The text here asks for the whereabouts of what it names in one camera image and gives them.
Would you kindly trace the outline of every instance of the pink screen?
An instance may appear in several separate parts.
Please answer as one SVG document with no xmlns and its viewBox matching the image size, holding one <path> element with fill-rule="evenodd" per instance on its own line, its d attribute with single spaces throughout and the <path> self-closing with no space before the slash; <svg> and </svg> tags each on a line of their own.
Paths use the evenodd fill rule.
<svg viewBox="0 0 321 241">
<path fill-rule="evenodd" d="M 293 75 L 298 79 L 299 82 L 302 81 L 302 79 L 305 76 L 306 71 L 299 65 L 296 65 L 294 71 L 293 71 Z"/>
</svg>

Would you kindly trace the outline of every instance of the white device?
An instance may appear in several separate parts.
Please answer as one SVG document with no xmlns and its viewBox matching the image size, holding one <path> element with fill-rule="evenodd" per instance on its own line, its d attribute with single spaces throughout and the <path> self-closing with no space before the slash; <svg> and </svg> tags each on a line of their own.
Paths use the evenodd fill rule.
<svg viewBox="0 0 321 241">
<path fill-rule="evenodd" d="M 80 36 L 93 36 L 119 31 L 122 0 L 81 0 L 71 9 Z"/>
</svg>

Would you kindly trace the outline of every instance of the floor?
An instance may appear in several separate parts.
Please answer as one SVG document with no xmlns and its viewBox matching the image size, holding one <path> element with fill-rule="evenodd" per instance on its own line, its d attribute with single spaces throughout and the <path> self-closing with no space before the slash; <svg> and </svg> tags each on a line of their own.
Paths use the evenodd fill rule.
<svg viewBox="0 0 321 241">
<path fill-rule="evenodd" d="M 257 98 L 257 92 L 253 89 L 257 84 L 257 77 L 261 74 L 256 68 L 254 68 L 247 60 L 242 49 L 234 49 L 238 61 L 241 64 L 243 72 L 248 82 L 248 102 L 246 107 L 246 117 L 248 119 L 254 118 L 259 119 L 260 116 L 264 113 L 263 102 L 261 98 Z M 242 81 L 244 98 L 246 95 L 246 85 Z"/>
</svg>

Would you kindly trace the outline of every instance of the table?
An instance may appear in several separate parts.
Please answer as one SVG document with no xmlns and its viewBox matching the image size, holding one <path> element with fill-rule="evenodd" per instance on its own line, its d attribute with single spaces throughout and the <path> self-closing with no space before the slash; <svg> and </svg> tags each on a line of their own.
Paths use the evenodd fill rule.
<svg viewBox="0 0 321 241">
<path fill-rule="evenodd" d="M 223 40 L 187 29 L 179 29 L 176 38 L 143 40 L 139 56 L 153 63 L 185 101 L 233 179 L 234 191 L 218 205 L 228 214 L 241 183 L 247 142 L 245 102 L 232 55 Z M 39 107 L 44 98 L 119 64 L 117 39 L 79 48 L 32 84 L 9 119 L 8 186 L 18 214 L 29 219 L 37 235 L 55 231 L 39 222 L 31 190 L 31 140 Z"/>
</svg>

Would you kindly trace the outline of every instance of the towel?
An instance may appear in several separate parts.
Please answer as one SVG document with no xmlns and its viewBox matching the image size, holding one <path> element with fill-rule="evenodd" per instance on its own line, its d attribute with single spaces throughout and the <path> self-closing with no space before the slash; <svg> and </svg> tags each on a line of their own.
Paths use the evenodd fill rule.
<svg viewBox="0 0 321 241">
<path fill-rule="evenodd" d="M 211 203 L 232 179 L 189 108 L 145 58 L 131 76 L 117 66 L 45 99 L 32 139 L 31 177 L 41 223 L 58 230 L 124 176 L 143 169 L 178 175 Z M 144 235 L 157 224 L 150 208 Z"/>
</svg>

Problem: Could you filter the material above and copy each line that holds the word "Would"?

Expected answer:
Would you kindly trace the outline of every instance of the pink screen?
Would you kindly trace the outline of every instance of the white device?
Would you kindly trace the outline of every instance of the floor?
Would you kindly trace the outline of every instance of the table?
Would you kindly trace the outline of every instance of the towel?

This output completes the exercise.